Within Europe, both the European Food Safety Authority (EFSA) and separate government authorities within individual countries oversee MNT regulation. In European countries, MNT is more commonly called foods for special purposes (FSMP). This leads to substantial inconsistencies in coverage and reimbursement of MNT among EU members and the United Kingdom (UK). For example, in France, innovative nutritional therapies undergo formal evaluation through the medical device reimbursement process for coverage decisions. In the UK, FSMP is only reimbursed by the National Health Service (NHS) after product applications, which include a proposed product price, are approved by the Advisory Committee on Borderline Substances (ACBS). In contrast, Germany has specific reimbursement categories for FSMP products that are determined by the biochemical composition of a product and aimed at access for patients who are unable to have nutritional needs sufficiently met through normal food intake. In addition to this heterogeneity in reimbursement pathways within EU countries, there is also variance in market approval regulations within each country. FSMP manufacturers can place a product on the market after national authorities for a country are notified, given that the FSMP product complies with all EC regulations. This notification system allows efficient monitoring of FSMP in each country but results in discrepancies between classifications of a product. For example, the same FSMP may be classified as a food for special medical purposes in one country while qualifying as a food supplement in another.
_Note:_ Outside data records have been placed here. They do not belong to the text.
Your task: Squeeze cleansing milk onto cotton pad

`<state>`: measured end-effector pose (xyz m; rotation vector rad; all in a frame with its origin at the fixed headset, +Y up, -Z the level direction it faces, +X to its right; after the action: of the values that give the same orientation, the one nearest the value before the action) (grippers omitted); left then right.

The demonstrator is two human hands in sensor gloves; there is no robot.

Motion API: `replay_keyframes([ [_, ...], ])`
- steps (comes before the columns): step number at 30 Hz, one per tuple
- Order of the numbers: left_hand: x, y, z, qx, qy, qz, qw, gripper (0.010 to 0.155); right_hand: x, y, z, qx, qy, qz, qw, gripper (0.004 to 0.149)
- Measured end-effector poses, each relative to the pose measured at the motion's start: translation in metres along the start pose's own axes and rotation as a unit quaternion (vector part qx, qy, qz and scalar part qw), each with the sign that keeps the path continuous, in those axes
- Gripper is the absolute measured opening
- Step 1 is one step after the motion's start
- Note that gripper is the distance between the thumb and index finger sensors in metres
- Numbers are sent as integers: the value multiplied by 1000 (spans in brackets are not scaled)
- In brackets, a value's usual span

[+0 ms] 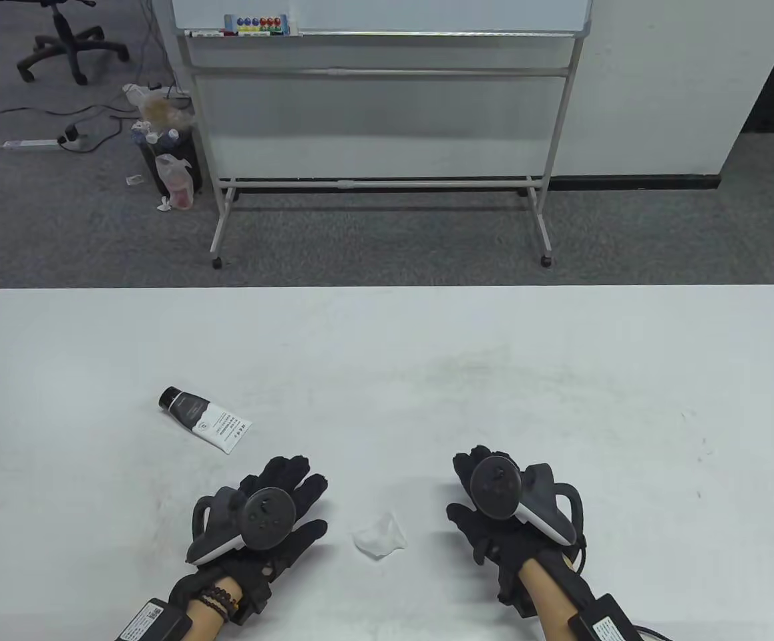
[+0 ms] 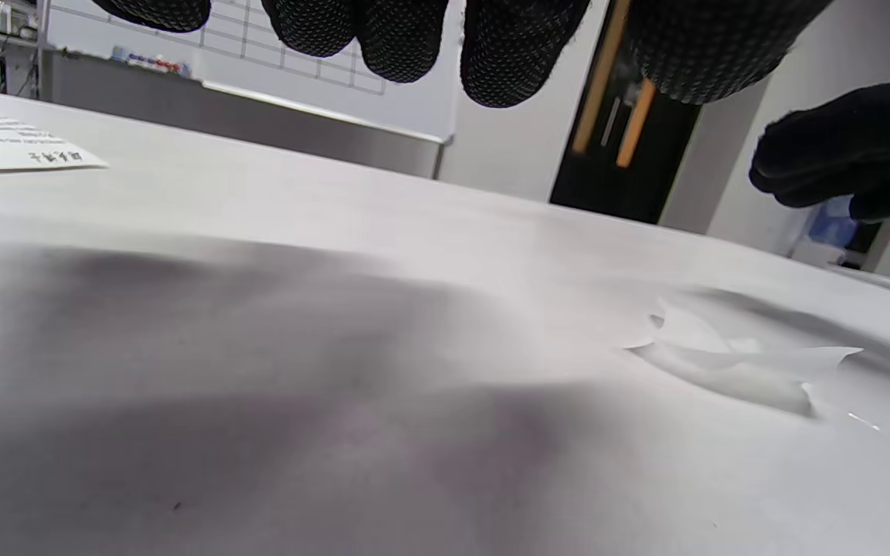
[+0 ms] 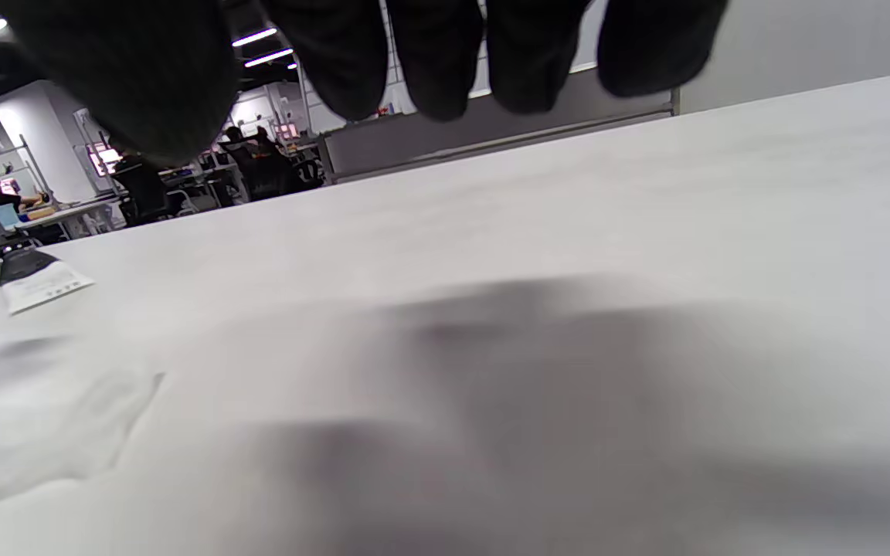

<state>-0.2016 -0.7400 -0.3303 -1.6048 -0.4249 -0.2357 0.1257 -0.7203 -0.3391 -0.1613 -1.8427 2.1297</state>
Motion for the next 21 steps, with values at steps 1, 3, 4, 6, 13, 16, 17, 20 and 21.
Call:
replay_keyframes([
  [1,-1,0,-1,-2,1,1,1000,70,0,0,0,0,-1,0,1000,78],
  [3,-1,0,-2,-5,4,3,1000,70,1,0,0,-1,-1,0,1000,79],
  [4,-2,1,-2,-5,5,5,1000,70,0,0,0,-1,0,0,1000,79],
  [6,-4,1,-1,-4,2,15,1000,71,0,0,1,-2,1,1,1000,78],
  [13,-48,12,5,-18,-58,110,992,77,-5,2,0,1,10,11,1000,79],
  [16,-83,21,10,-10,-70,202,977,81,-6,1,-4,-8,18,9,1000,79],
  [17,-93,24,11,-4,-66,233,970,81,-7,1,-4,-8,22,8,1000,78],
  [20,-129,36,17,9,-57,358,932,79,-8,0,-2,-6,28,9,1000,78],
  [21,-137,41,18,6,-50,386,921,80,-7,1,0,2,29,11,1000,78],
])
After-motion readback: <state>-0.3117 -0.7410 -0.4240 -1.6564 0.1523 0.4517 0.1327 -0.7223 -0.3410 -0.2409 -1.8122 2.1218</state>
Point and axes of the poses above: the tracker on the back of each hand, its own x axis roughly to the thumb side, its own y axis roughly from the wrist to the fingertips, z = x × y, the point moved 1 cm from there along y, roughly from the wrist to the fingertips, and after that the axes turned 4 degrees about y, right-handed, at the moved point
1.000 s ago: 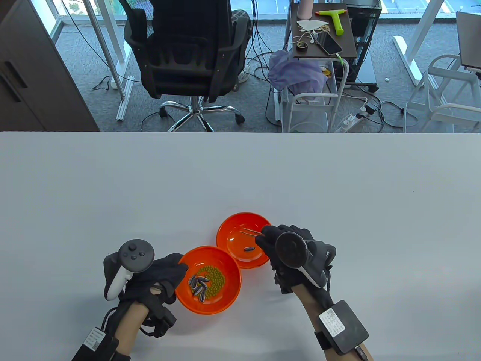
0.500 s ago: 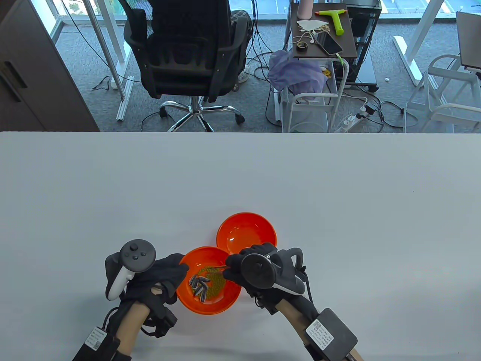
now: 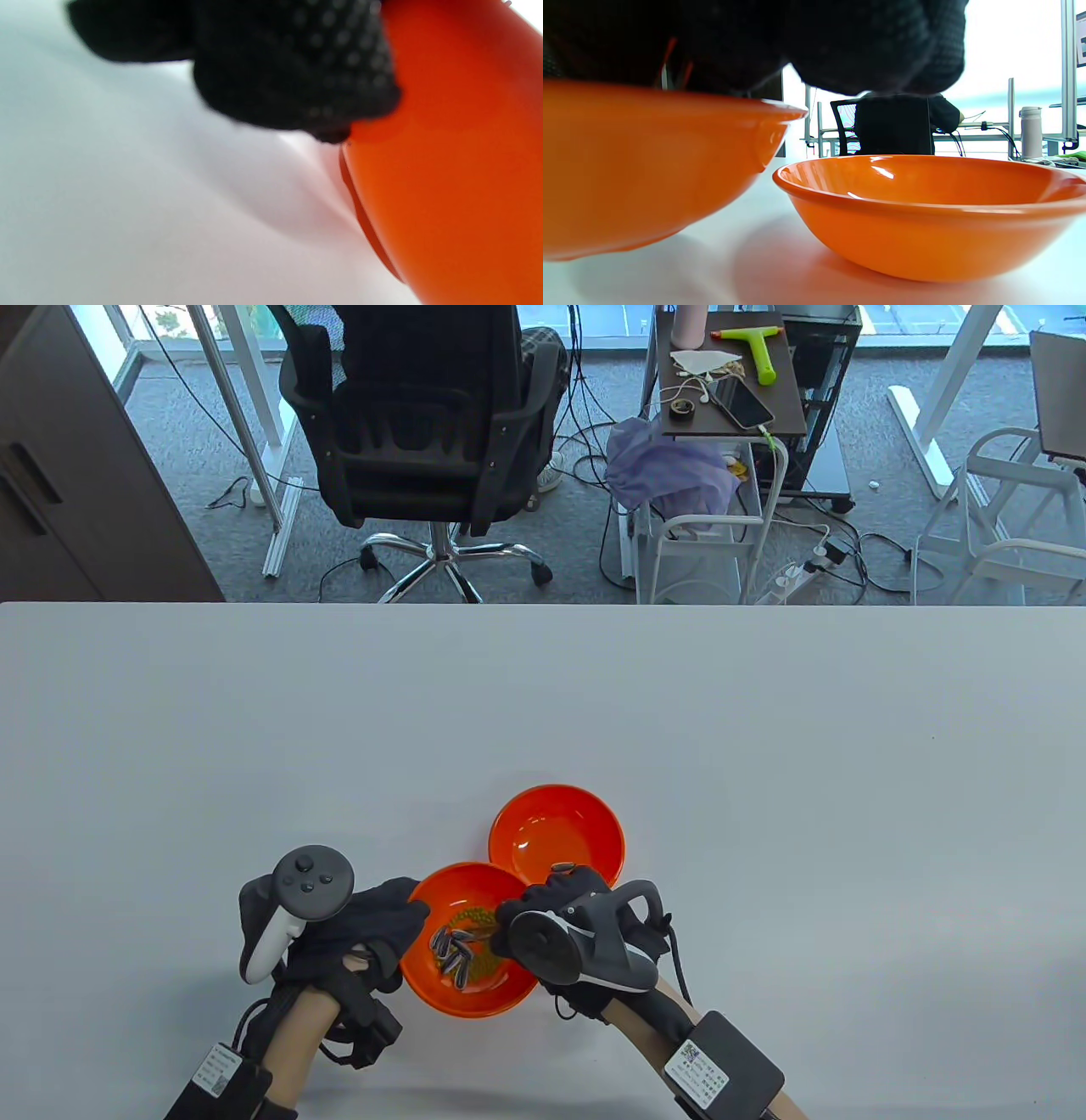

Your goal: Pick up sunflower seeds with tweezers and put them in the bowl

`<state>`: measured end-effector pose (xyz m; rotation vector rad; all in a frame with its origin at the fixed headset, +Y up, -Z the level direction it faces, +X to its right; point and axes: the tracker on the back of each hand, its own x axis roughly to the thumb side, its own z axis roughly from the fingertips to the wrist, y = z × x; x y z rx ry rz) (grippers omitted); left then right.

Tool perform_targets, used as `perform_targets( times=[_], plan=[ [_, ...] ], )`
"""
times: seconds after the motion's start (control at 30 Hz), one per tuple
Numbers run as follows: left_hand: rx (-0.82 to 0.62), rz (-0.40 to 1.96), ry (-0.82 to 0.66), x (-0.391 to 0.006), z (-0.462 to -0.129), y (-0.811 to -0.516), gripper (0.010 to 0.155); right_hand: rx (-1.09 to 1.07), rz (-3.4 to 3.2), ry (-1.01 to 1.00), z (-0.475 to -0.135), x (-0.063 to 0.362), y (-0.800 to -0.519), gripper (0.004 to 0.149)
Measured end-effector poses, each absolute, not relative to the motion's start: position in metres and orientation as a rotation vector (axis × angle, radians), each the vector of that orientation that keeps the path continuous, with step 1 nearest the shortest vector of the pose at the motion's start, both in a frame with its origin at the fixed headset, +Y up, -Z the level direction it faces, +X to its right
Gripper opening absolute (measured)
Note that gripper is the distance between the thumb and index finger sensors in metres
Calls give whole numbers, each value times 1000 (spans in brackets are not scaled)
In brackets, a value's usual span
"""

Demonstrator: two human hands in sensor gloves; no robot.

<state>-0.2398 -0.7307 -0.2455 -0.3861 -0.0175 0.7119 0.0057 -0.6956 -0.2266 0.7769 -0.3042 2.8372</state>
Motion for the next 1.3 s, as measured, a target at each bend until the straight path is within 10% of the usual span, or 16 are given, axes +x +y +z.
perform_targets(
  times=[0.67, 1.3],
  plan=[
    [-385, 714, -9, -241, -245, -732, 49, 402, 2710, -463, -249, 60, -668, 36],
    [-384, 713, -6, -242, -245, -731, 49, 127, 2991, -320, -284, 101, -711, 35]
  ],
)
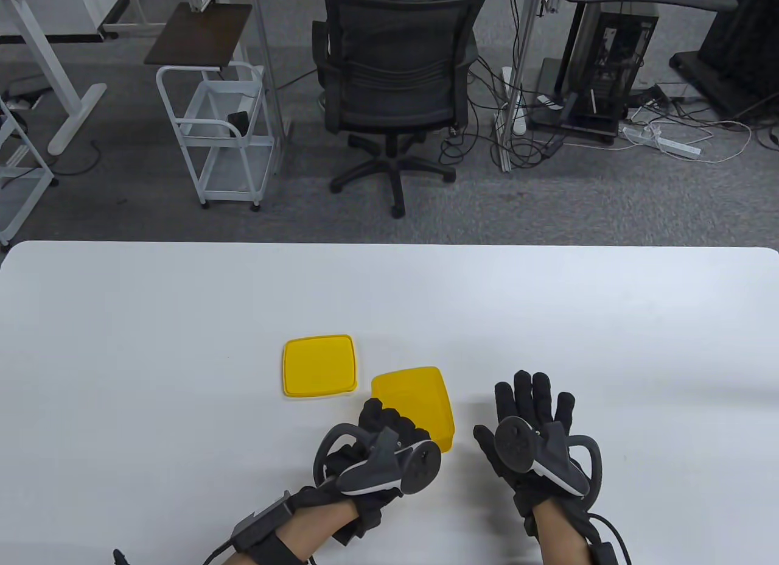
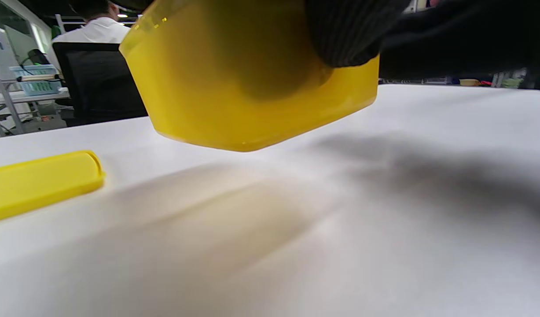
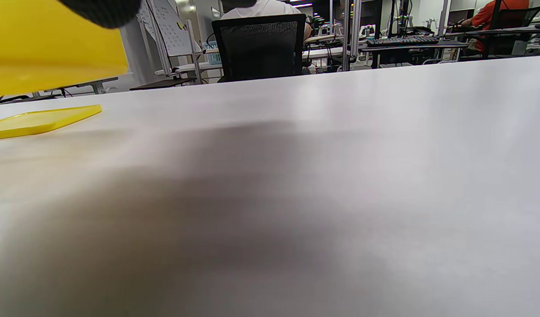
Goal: Cover the plastic food container
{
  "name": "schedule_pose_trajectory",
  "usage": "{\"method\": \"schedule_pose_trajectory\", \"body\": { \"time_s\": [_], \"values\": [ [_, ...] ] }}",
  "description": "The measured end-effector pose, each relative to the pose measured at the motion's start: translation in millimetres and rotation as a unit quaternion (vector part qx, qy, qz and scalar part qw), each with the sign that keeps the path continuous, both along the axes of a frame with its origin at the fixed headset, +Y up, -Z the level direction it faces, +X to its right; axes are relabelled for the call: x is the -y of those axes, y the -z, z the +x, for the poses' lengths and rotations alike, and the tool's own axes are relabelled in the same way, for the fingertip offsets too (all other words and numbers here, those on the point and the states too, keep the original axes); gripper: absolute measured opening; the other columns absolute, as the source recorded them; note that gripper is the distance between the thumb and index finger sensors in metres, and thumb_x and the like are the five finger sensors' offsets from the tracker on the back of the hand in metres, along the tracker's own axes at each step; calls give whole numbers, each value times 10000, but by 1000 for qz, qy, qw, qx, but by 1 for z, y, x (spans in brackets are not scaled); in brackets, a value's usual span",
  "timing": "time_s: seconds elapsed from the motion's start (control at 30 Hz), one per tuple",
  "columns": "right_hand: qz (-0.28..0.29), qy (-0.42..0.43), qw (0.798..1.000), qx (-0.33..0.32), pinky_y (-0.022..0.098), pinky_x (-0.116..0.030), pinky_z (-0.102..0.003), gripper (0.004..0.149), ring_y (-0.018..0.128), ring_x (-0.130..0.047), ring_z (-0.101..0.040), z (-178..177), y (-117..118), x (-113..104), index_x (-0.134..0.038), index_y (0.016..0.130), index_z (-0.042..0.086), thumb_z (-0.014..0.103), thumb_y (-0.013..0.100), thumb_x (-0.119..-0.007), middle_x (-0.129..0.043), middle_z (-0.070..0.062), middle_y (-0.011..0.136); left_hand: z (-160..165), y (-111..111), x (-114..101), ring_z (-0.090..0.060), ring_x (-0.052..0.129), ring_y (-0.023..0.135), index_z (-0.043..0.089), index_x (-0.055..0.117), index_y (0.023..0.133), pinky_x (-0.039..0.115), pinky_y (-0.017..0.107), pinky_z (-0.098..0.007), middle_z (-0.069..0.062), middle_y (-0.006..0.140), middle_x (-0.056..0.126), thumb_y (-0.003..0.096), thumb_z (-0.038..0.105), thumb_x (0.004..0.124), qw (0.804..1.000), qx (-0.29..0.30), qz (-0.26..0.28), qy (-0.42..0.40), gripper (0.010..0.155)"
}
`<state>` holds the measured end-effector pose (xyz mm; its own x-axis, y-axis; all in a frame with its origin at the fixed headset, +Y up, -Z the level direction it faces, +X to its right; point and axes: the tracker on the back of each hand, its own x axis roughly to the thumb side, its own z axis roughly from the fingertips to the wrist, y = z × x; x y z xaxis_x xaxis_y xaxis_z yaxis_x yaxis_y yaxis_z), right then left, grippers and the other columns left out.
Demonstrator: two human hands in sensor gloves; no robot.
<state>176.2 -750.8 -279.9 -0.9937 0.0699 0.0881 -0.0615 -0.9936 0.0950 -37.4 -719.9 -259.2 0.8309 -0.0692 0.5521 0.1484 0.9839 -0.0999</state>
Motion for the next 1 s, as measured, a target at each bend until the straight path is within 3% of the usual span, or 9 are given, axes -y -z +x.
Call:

To address this inconsistency, the EC recently issued a new legal provision that requires the EFSA to evaluate information regarding the composition and proposed use of a product to ensure appropriate classification of an FSMP. This legal provision also requires the EC to adopt specific compositional and labeling rules for FSMP. This new provision will take effect February 2019 and will change labeling requirements for FSMP to ensure consistency with the EU on the provision of food information to consumers, prohibit nutritional and health claims for FSMP to avoid inappropriate promotion of products, and extend rules for infant formula labeling, presentation, advertising, marketing, and pesticide use to FSMP intended for infant use.